Emotional Intelligence and Human Hacking
Penetration Testing & Emotional Intelligence
This was a presentation I gave remotely at the BHIS event AwarenessCon, inspired by the friction that arose in Iowa when two penetration testers were taken into custody because of work performed during an engagement. In this talk, I speak about the importance of being mindful of how clients will feel about their security being breached and what important questions we must ask ourselves in advance of such jobs.
This entry on my site is cross-posted over in the lockpicking and physical entry section because there is plenty of content demonstrating the kinds of attacks that my team and I use to gain access to secured spaces, but it appears here because the main thrust of things was to highlight the emotional and relationship management components to the job that we do for customers.
Soft Skills - The Key to Hacking Your Career
Prominent and very wise individuals in INFOSEC have published blog posts and offered wisdom to those who seek to enter our industry. One of the best sides of our community is on display when venerable types extend a hand to the next generation. These amazing articles and collections of links and training resources can help guide many hopefuls on the path toward knowledge and perhaps their first of many rewarding jobs. However, what if you aren’t just focusing on your first new job, but instead you want to take a broader view and help plot out your entire career? What if you don’t simply want to work for an INFOSEC business but instead you aim to run your own company? I have started and currently own several successful security firms… and I believe there are some very specific points and considerations that don’t get brought up in the discussion. With the hope of saving countless new employees from failure and many new businesses from bankruptcy, in this presentation I discuss the key element that many people fail to bring to the table when starting a security career… and the secret to the success of so many INFOSEC individuals who came before us.
The Silver Tongue vs the Iron Fist
Physical security operations are meant to keep your people and your facility safe. And while you've heard me discuss the myriad ways that team and I get through mechanical and electronic access control systems... often it's the human element that is weakest. And it also is the most overlooked. But this is not a social engineering talk. Nor is this a talk about how to make your employees and executives more aware about phishing and tailgating.

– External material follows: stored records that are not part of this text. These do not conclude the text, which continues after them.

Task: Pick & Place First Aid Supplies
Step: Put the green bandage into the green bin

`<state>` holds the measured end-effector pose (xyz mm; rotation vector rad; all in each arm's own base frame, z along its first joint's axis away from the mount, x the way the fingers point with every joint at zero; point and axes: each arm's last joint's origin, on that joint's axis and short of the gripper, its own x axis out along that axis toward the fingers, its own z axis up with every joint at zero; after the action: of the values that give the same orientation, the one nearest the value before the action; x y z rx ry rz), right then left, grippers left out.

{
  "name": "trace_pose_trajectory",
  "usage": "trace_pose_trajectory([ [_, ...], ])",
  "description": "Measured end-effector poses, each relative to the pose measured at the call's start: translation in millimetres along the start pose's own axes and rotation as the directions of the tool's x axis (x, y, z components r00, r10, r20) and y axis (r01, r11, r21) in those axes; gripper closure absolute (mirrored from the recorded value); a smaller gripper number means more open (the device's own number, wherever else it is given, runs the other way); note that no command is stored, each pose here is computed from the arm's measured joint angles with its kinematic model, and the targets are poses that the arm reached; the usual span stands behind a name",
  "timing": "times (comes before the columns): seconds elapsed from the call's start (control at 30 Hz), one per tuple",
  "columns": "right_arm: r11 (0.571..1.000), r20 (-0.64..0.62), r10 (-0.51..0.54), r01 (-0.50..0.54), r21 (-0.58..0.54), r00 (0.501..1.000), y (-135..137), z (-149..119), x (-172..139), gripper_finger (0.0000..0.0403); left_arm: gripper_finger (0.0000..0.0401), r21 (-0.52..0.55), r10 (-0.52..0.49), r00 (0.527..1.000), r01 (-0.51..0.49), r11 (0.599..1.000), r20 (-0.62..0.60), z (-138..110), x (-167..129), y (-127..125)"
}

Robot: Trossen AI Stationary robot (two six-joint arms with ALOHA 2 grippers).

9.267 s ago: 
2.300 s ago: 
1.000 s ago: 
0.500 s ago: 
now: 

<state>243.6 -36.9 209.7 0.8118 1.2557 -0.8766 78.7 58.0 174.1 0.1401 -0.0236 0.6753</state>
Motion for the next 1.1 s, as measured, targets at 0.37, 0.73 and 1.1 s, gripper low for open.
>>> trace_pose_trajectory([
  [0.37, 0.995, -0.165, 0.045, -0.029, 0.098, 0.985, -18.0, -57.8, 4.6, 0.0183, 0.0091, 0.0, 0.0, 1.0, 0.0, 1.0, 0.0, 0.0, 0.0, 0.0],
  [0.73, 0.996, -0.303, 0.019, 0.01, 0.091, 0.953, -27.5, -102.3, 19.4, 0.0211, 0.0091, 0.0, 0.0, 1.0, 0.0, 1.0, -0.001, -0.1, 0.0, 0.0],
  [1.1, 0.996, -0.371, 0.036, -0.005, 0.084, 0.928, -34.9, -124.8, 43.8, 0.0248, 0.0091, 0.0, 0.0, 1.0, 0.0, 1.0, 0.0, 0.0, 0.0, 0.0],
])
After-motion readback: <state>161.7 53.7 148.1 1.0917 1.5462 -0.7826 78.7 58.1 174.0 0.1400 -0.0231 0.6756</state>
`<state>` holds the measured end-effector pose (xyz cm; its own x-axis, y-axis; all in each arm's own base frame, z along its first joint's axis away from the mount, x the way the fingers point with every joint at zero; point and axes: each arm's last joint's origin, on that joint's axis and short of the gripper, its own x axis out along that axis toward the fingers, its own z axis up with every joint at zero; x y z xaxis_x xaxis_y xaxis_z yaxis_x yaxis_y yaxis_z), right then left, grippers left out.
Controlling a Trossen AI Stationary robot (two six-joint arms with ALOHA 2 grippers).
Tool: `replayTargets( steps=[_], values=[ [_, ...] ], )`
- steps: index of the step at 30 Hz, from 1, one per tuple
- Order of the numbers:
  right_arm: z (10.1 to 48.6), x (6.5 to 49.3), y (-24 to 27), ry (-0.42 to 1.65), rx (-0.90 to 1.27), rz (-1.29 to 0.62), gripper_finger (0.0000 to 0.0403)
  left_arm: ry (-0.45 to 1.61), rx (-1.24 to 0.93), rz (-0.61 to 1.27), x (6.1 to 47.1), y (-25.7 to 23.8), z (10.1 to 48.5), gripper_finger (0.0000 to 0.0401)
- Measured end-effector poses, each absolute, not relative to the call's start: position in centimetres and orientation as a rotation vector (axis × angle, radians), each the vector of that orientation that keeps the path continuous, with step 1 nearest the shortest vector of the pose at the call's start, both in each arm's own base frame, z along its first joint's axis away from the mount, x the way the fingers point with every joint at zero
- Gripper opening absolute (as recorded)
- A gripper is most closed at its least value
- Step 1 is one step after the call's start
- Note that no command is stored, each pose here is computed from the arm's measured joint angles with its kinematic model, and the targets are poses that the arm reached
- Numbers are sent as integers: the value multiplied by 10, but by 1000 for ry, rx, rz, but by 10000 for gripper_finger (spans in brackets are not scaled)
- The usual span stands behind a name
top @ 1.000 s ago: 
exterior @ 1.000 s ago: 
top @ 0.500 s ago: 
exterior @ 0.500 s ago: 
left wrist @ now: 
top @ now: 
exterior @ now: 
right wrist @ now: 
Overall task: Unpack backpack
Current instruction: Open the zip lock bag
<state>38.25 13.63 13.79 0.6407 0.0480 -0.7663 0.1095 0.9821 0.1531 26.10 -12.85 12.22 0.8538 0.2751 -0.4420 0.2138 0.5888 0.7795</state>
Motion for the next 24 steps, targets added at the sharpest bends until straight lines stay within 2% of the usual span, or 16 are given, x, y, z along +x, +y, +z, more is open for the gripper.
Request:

No... this is a much more hard-hitting talk about physical security on the front lines
Whether guards, goons, or general volunteers... your staff who interact with the public are the first line of defense against those who would cause trouble and disrupt your affairs. But do your people have the skills to contain disturbances calmly and professionally? Or are some on your team inadvertently making incidents worse because they lack training in certain key disciplines?
I share what I've learned through decades of work as a guard, a counselor, and a professional ruffian bent on getting past defenses. Often, it's not bluster and displays of authority that are the best medicine when folk step out of line... rather, it tends to be individuals with the best people skills and training in crisis management who come to the rescue time and time again.